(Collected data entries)
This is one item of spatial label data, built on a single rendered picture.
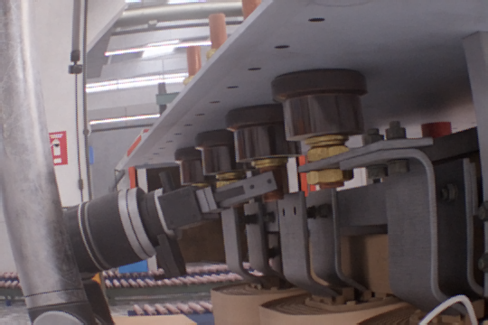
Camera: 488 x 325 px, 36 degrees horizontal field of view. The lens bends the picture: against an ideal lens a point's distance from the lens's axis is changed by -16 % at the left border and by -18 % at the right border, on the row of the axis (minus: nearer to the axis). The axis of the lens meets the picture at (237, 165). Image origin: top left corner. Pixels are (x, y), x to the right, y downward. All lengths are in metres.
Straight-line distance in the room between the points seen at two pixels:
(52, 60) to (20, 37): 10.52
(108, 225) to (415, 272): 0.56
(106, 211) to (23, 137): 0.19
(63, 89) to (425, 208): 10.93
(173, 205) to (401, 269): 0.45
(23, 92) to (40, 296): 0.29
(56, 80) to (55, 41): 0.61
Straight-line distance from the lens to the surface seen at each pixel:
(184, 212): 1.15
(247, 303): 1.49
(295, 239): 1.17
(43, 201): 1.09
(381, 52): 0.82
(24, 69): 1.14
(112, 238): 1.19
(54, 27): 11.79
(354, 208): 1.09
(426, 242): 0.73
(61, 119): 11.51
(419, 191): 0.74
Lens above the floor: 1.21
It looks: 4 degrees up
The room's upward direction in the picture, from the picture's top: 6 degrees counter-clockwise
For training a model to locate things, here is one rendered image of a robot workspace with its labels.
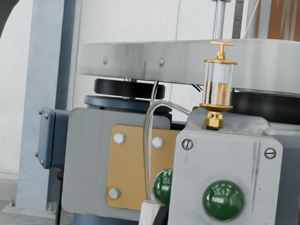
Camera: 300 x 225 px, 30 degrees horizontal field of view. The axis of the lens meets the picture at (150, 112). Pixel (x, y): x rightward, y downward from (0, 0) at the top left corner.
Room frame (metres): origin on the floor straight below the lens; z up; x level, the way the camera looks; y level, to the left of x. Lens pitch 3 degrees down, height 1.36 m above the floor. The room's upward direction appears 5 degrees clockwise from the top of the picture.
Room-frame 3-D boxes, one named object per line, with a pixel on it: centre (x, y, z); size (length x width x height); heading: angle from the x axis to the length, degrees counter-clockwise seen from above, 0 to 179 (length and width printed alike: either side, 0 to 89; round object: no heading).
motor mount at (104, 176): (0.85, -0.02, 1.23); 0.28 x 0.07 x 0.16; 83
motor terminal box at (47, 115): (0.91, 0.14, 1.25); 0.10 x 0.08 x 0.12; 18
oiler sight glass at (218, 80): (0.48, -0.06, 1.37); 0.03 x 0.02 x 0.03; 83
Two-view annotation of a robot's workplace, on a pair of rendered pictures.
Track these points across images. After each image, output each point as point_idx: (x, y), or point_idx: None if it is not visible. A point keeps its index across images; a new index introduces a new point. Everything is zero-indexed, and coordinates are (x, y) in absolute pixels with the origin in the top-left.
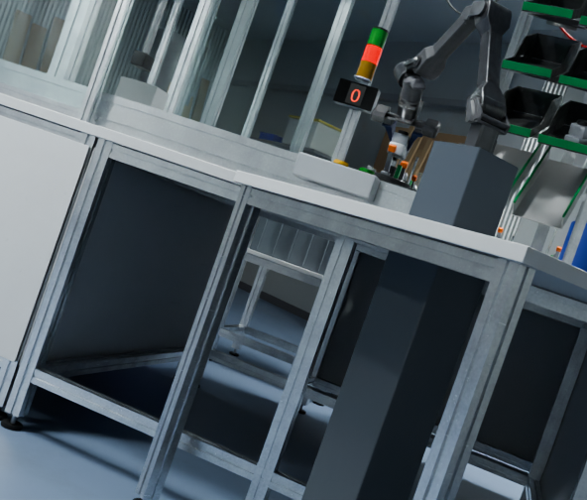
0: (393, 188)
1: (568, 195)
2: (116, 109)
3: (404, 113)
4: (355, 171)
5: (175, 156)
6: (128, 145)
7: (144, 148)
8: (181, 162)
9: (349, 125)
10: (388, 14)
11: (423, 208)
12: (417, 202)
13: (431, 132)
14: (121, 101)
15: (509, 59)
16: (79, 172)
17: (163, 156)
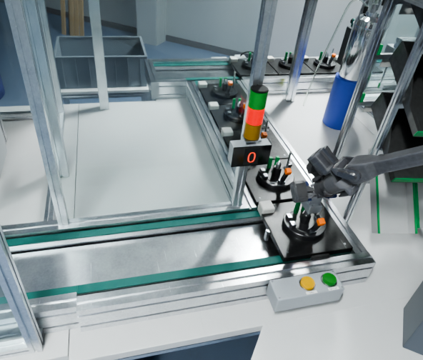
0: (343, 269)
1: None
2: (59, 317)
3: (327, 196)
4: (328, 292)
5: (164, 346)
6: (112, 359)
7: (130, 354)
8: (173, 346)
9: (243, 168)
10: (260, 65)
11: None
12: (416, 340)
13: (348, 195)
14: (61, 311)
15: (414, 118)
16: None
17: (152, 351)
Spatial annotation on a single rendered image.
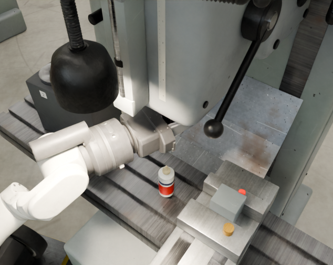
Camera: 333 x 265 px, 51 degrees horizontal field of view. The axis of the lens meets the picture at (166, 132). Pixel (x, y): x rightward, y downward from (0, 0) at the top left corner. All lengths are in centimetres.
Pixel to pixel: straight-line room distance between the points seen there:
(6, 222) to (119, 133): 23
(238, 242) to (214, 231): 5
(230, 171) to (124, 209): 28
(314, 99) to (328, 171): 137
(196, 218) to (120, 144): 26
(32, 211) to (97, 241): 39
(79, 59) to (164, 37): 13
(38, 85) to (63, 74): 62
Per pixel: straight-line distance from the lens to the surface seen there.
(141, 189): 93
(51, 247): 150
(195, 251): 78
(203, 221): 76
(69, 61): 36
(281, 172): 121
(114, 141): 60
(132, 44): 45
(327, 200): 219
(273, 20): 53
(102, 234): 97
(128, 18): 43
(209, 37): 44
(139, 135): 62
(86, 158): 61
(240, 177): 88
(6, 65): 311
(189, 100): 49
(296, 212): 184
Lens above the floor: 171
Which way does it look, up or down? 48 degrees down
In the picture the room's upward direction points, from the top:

_Task:_ Return, word for word, the lines from the one containing "(238, 242) to (214, 231): 5" through the end of the data above, both ends included, and nothing else.

_Exercise solution:_
(238, 242) to (214, 231): 5
(230, 171) to (124, 209): 28
(314, 99) to (328, 171): 137
(196, 218) to (120, 144): 26
(32, 211) to (97, 241): 39
(79, 59) to (164, 37): 13
(38, 85) to (63, 74): 62
Per pixel: straight-line distance from the lens to the surface seen there.
(141, 189): 93
(51, 247): 150
(195, 251): 78
(203, 221): 76
(69, 61): 36
(281, 172): 121
(114, 141): 60
(132, 44): 45
(327, 200): 219
(273, 20): 53
(102, 234): 97
(128, 18): 43
(209, 37): 44
(139, 135): 62
(86, 158): 61
(240, 177): 88
(6, 65): 311
(189, 100): 49
(296, 212): 184
Lens above the floor: 171
Which way does it look, up or down? 48 degrees down
In the picture the room's upward direction points, from the top:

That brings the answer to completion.